Two attacks in 48 hours: 7 more bodies of Karachi airport workers found

Karachi airport workers hid in a cold-storage facility during a Taliban attack
Karachi: Pakistani authorities Tuesday recovered the burnt remains of seven Karachi airport workers who hid in a cold-storage facility during a Taliban attack, as one tearful relative recounted his nephew's final phone call.
Shahid Khan said his 32-year-old nephew Inayat's last words were to his wife, whom he called at 11:25pm (1825 GMT) on Sunday night as the raid by militants armed with guns, grenades and rocket launchers began.
"(The nephew) said: 'The attack is on our office, they are showering the office with rockets and bullets'. "That was the last contact and then the line got cut -- but we did not know it would be forever," Khan, an elderly Pashtun, told AFP while sobbing.
Inayat Khan was among seven people who locked themselves in the cold-storage room, which was adjacent to one of the entry points used by the 10 Taliban fighters, and caught fire during the attack.
The workers' grisly deaths brought the toll from Monday's all-night siege to 37 including the attackers.
Families of the victims had staged a protest on a main road in Karachi Monday night demanding authorities find their relatives, saying they had been in contact with them by telephone.
The assault extinguished a nascent peace process and raised questions about how the Taliban were able to penetrate the airport serving Pakistan's economic hub.
It was followed by a second attack on a security post outside the airport on Tuesday by at least two gunmen, but the men quickly escaped and there were no casualties.

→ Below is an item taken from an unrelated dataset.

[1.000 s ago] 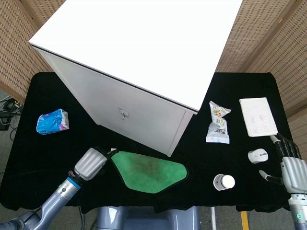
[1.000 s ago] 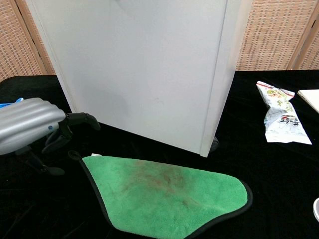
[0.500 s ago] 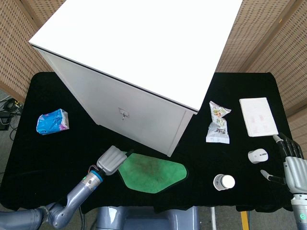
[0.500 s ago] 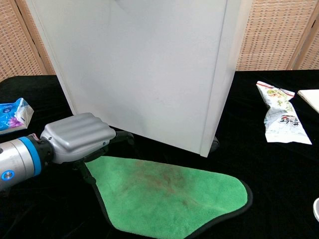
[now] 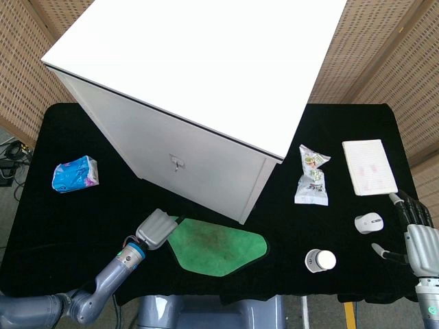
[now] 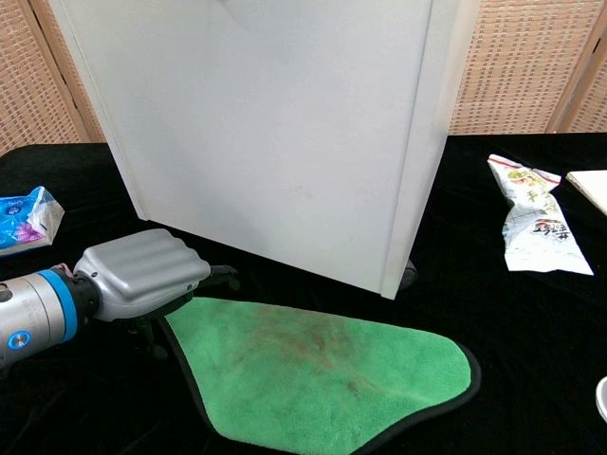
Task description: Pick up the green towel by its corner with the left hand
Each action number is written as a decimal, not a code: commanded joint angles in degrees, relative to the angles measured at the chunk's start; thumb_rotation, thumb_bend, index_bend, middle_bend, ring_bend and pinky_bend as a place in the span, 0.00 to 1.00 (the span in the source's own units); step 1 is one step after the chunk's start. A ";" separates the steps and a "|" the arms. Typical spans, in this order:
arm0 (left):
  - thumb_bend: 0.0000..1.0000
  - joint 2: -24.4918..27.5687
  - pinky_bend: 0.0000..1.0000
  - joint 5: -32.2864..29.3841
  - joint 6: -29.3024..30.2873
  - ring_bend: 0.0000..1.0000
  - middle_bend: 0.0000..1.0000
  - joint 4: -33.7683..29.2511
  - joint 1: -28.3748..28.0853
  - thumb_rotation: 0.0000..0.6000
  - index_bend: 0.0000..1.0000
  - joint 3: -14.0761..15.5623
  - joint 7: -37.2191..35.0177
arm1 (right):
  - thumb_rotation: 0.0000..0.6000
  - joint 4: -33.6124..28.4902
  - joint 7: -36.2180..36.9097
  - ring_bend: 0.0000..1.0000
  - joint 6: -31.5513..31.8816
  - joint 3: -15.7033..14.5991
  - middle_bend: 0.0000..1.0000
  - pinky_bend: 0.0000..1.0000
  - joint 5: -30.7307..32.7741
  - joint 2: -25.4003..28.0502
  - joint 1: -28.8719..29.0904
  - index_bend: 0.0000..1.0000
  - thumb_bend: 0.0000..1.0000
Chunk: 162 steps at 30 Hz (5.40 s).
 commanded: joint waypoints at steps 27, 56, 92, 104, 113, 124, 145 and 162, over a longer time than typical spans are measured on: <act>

"We have recovered seven dead bodies from the cold storage that was on fire," provincial health minister Dr Sagheer Ahmed told reporters earlier Tuesday, adding one airport security guard was still missing.
Eleven airport security guards have been confirmed dead in the raid, along with a paramilitary ranger and a policeman, 14 civilian workers and 10 militants.
It was the biggest Taliban attack since a car bomb killed at least 42 people in the busy Kissa Khwani market of Pakistan's northwestern city of Peshawar in September.
Shahid Khan said his nephew, who had an administrative job in the cargo terminal, was not well off and his family would now struggle to provide for his two daughters, aged three and one.
"We are in mourning but these are hard realities that his family will eventually have to face," he said.